Kinesis Data Analytics for Apache Flink: How It Works - Amazon Kinesis Data Analytics

Kinesis Data Analytics for Apache Flink: How It Works

Kinesis Data Analytics for Apache Flink is a fully managed AWS service that enables you to use an Apache Flink application to process streaming data.

Programming Your Apache Flink Application

An Apache Flink application is a Java or Scala application that is created with the Apache Flink framework. You author and build your Apache Flink application locally.

Most applications will primarily use the DataStream API. The other Apache Flink APIs are also available for you to use, but they are less commonly used in building streaming applications.

The Apache Flink programming model is based on two components:

  • Data stream: The structured representation of a continuous flow of data records.

  • Transformation operator: Takes one or more data streams as input, and produces one or more data streams as output.

Your application processes data by using a connector. Apache Flink uses the following types of connectors:

  • Source: A connector used to read external data.

  • Sink: A connector used to write to external locations.

  • Operator: A connector used to process data within the application.

A typical application consists of at least one data stream with a source, a data stream with one or more operators, and at least one data sink.

Creating Your Kinesis Data Analytics Application

A Kinesis Data Analytics application is an AWS resource that is hosted by the Kinesis Data Analytics service. Your Kinesis Data Analytics application hosts your Apache Flink application and provides it with the following settings:

  • Runtime Properties: Parameters that you can provide to your application. You can change these parameters without recompiling your application code.

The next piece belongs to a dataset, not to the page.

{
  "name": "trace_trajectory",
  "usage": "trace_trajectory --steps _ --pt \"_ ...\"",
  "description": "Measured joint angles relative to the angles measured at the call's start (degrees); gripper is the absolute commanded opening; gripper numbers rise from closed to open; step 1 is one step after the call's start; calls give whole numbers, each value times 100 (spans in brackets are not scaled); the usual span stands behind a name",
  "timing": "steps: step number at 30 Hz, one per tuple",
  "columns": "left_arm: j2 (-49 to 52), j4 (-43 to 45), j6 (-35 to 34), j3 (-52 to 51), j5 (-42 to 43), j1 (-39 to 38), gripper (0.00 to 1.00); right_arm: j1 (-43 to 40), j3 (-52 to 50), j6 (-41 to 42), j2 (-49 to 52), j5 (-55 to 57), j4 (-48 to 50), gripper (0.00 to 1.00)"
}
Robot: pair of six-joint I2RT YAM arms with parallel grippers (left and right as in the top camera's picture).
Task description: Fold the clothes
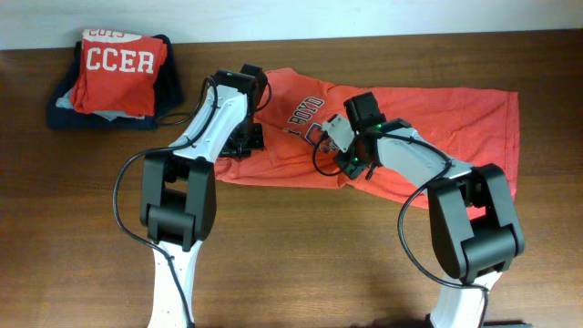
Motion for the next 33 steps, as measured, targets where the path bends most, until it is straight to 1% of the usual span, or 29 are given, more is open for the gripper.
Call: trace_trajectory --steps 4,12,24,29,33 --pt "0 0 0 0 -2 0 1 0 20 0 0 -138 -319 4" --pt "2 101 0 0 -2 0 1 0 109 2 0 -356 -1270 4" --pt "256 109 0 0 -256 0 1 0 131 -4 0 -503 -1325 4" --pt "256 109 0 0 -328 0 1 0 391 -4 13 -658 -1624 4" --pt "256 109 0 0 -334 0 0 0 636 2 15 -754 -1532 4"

  • Fault Tolerance: How your application recovers from interrupts and restarts.

  • Logging and Monitoring: How your application logs events to CloudWatch Logs.

  • Scaling: How your application provisions computing resources.

You create your Kinesis Data Analytics application using either the console or the AWS CLI. To get started creating a Kinesis Data Analytics application, see Getting Started.

Running Your Kinesis Data Analytics Application

When you run your Kinesis Data Analytics application, the Kinesis Data Analytics service creates an Apache Flink job. An Apache Flink job is the execution lifecycle of your Kinesis Data Analytics application. The execution of the job, and the resources it uses, are managed by the Job Manager. The Job Manager separates the execution of the application into tasks. Each task is managed by a Task Manager. When you monitor your application's performance, you can examine the performance of each Task Manager, or of the Job Manager as a whole.

For information about Apache Flink jobs, see Jobs and Scheduling in the Apache Flink Documentation.

Application and Job Status

Both your application and the application's job have a current execution status:

  • Application status: Your application has a current status that describes its current execution state. Application statuses include the following:

    • Steady application statuses: Your application typically stays in these statuses until you make a status change:

      • READY: A new or stopped application is in the READY state until you run it.

      • RUNNING: An application that has successfully started is in the RUNNING state.

      • FAILED: An application that has encountered an unrecoverable error or issue.

    • Transient application states: An application in these states is typically in the process of transitioning to another state. These states include STARTING, STOPPING, DELETING, and UPDATING.

    You can check your application's status using the console, or by using the DescribeApplication action.

  • Job status: When your application is in the RUNNING state, your job has a status that describes its current state. A job starts in the CREATED state, and then proceeds to the RUNNING state when it has started. If error conditions occur, your application enters the FAILING state, and then proceeds to either the RESTARTING or FAILED state, depending on whether the job can be restarted.

    You can check the job's status by examining your application's CloudWatch log for state changes.